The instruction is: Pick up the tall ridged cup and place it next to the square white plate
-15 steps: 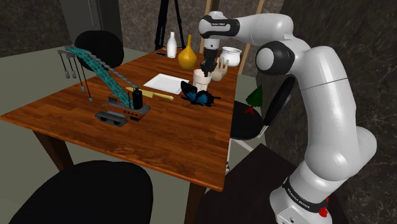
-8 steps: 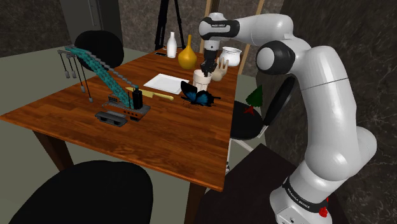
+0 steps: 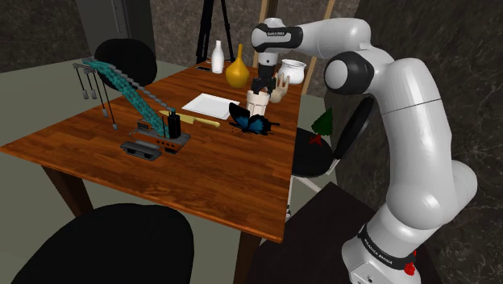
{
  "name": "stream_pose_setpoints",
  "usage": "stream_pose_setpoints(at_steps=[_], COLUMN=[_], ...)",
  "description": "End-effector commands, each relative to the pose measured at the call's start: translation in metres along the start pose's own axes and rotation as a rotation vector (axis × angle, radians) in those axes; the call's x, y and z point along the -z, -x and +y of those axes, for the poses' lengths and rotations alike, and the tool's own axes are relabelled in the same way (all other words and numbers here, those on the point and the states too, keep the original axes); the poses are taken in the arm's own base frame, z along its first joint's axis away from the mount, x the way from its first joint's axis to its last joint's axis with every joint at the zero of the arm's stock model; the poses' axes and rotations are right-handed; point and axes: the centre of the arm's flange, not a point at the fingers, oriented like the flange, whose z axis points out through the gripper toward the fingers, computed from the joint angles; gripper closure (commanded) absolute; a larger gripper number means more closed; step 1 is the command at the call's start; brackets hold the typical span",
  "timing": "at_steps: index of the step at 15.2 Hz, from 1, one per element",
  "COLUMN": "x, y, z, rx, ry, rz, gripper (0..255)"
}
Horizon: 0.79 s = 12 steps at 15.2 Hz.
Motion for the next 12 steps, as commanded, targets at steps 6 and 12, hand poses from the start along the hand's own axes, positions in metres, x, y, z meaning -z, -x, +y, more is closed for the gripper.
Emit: stream_pose_setpoints(at_steps=[6,12], x=[0.048,0.048], y=[-0.001,-0.001], z=[-0.001,-0.001], rx=[0.0,0.0], ry=[0.0,0.0], rz=[0.0,0.0], gripper=[0,0])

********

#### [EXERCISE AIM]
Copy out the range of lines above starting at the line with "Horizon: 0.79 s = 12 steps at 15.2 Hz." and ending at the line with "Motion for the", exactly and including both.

#### [REPLY TO THE EXERCISE]
Horizon: 0.79 s = 12 steps at 15.2 Hz.
Motion for the next 12 steps, as commanded, targets at steps 6 and 12, hand poses from the start along the hand's own axes, positions in metres, x, y, z meaning -z, -x, +y, more is closed for the gripper.

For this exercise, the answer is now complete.